Photo by Cindy Barks.
Originally Published: July 13, 2017 6:02 a.m.
Parking and seating spaces were at a premium at the Las Fuentes Resort Village Wednesday, July 12, when the candidates running for Prescott City Council and Mayor met up for a public forum.
More than 200 people packed the Las Fuentes meeting room, filling the 100 or so chairs that had been set up, and occupying the standing room along the walls and in the foyer.
Former Prescott City Councilman Bob Roecker, who served as moderator for the forum, expressed surprise at the turnout, noting that he had expected about 100. “Interest is very high for this election,” he said afterward.
Roecker compiled the forum questions with help from the sponsoring Yavapai County Republican Party, and touched on everything from the city’s more than $78 million shortfall with the Public Safety Personnel Retirement System (PSPRS) unfunded liability, to whether homes with septic systems should be required to connect to the city’s sewer system.
While the forum was characterized more by agreement among the candidates than by conflict, some divides were apparent.
For instance, six of the council and mayoral candidates expressed strong support for the city’s Proposition 443 — a measure to raise the city sales tax by 0.75 percent to pay down the PSPRS liability — while two are firmly against the measure. (Council candidate Greg Lazzell was absent from the forum, but has expressed support for the proposition in the past).
Mayoral candidate Mary Beth Hrin and council candidate Phil Goode both repeated their opposition, with Hrin maintaining that the ballot wording is flawed, and Goode calling the measure “poor tax policy.” If elected, Hrin said she would immediately propose a new tax measure that would take a different approach – dedicating the revenue to the police and fire departments.
Mayoral candidates Jean Wilcox and Greg Mengarelli, on the other hand, both voiced strong support for Proposition 443, as written.
“I support Prop 443 proudly,” Mengarelli said, “No one’s going to pay (the PSPRS liability) for us. We are Prescott, and we pay our debts.”
Wilcox, an incumbent council member, added that she had served as chair of the strategic planning committee that initially proposed the tax increase, and that she sees the 0.75-percent tax as an effective way to pay down the pension liability.
Other council candidates also were strongly in the “yes” camp on the proposition, with incumbent councilman Steve Blair emphasizing the financial impact to other city services, if the tax fails. “I would hate to see services diminished, but if 443 doesn’t pass, that’s reality,” he said.
Candidates also differed somewhat on the issue of septic systems in Prescott city limits, and whether the owners of the homes should be required to connect to the city sewer.
Wilcox pointed out that homeowners could face costs of as much as $60,000 – an expense that many cannot bear. She suggested that the city should help with the costs of connecting the homes to the sewers.
Council candidate Joe Viccica added that his parents had owned a Pennsylvania home with a septic system, and had been required to connect to the city sewer, at a high cost.

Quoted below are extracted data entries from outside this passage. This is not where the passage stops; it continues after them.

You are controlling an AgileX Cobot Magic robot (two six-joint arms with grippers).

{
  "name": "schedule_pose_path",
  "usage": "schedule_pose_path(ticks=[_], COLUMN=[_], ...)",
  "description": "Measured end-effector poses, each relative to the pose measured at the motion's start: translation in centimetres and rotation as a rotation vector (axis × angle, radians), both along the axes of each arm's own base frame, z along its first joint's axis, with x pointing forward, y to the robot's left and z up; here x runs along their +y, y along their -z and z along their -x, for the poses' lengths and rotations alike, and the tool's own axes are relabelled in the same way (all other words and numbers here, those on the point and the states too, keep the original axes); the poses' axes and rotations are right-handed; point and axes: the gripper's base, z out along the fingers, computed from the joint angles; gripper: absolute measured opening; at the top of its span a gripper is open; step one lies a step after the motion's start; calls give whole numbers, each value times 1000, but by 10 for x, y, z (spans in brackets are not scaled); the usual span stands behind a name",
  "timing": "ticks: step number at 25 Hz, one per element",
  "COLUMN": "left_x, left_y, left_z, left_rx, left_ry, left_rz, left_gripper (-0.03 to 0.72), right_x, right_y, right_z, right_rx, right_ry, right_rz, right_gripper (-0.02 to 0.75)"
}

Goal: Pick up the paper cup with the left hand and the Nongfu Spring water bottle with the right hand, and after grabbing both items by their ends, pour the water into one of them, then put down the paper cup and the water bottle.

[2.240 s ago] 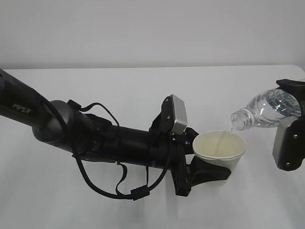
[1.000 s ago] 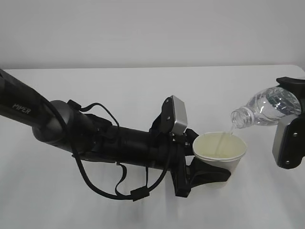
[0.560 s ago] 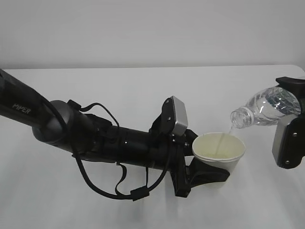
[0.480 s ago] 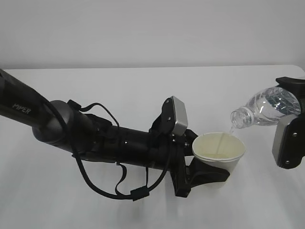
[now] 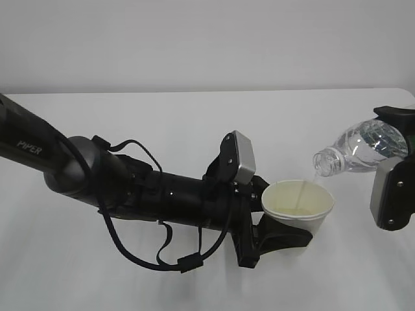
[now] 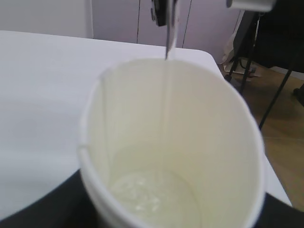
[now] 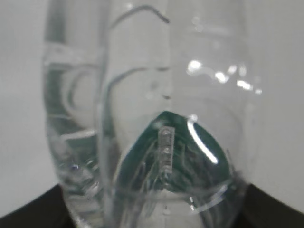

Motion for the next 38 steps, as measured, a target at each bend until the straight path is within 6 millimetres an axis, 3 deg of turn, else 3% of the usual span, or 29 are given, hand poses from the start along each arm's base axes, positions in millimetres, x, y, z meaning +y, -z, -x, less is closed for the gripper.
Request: schedule_pose_path(ticks=[38], left_x=[0], left_y=[0], left_z=[0], left_rx=[0], left_ry=[0], left_rz=[0], left_gripper=[430], right_x=[0], right_y=[0], right_z=[0], right_rx=[4], right_ry=[-2], right_rz=[19], right_gripper=[429])
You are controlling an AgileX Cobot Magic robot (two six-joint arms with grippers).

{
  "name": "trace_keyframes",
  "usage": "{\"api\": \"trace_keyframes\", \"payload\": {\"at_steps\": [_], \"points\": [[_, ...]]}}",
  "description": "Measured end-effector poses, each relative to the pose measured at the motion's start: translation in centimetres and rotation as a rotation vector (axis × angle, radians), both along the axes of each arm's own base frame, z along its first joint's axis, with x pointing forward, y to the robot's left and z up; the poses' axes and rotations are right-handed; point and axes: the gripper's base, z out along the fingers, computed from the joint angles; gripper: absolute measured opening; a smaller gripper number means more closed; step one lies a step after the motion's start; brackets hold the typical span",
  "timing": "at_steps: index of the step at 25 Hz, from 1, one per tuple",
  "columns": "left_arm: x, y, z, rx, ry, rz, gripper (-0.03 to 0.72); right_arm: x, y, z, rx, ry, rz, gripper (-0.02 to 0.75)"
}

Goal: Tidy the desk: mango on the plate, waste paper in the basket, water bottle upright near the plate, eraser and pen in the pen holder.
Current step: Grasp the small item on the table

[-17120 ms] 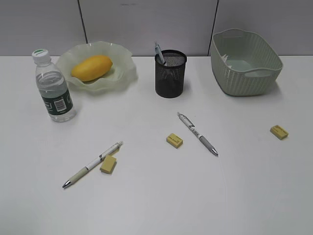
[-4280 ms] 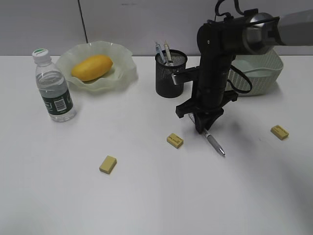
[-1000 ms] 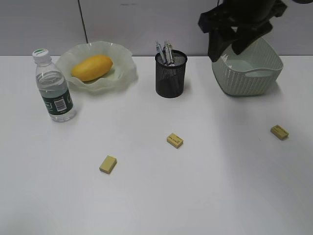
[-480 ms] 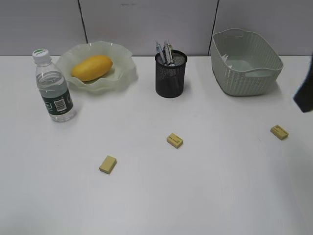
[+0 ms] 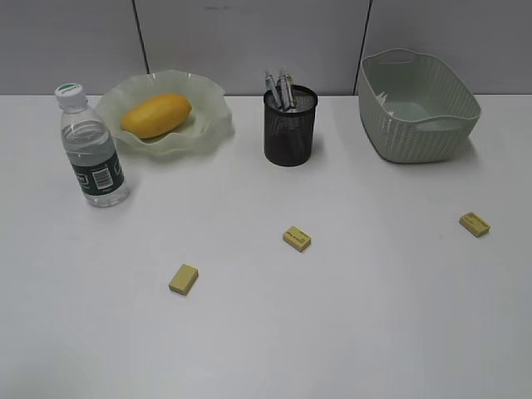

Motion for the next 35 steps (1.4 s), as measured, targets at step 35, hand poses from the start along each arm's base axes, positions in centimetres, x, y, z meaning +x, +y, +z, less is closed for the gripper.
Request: {"api": "trace_keyframes", "payload": {"at_steps": [35], "points": [[18.8, -14.4, -4.4, 0.209, 0.493, 0.107, 0.544, -5.1, -2.7, -7.1, 0.033, -0.142, 0.000, 0.459]]}}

Because of the hardship he saw on his own family, he said, “If (the city) can find a way to work with the homeowners, and perhaps subsidize those costs, I would be for it.”
Council candidate Alexa Scholl advocated for looking for innovative ways of helping homeowners pay the cost. “I know how expensive it is (to make the conversion),” she said, adding that she also had grown up in home with a septic system.
While other candidates agreed with the importance of converting the septic systems to sewer for health and safety reasons, some issues arose over city assistance. Rather, several suggested improvement districts and/or loans, which would help the homeowners to pay the costs gradually. “I do not believe the city in general should have to pay,” Goode said.
Meanwhile, several questions elicited fairly similar answers from the candidates. For instance, they all appeared to agree that improvements and expansion were needed at the Prescott Airport.
Council candidate Connie Cantelme emphasized the need for an expanded runway to handle not just commerce, but the slurry bombers that fight wildfires as well. “We need those bombers,” she said.
Candidates also were firmly united against city bankruptcy, should voters reject Prop 443.
The forum was expected to go on for about two hours, but just past the midway point, it was interrupted by a fire alarm, which caused the evacuation of the room. Jacque Auwarter, a party state committee member and forum organizer, announced that the alarm was caused by an issue in the nearby assisted-living facility, and the crowd quickly dispersed.
Roecker said afterward that he had planned to ask questions on a number of other issues, including bike lanes on city streets, a jail tax, and open space purchases. He also had intended to open the questioning up to the audience.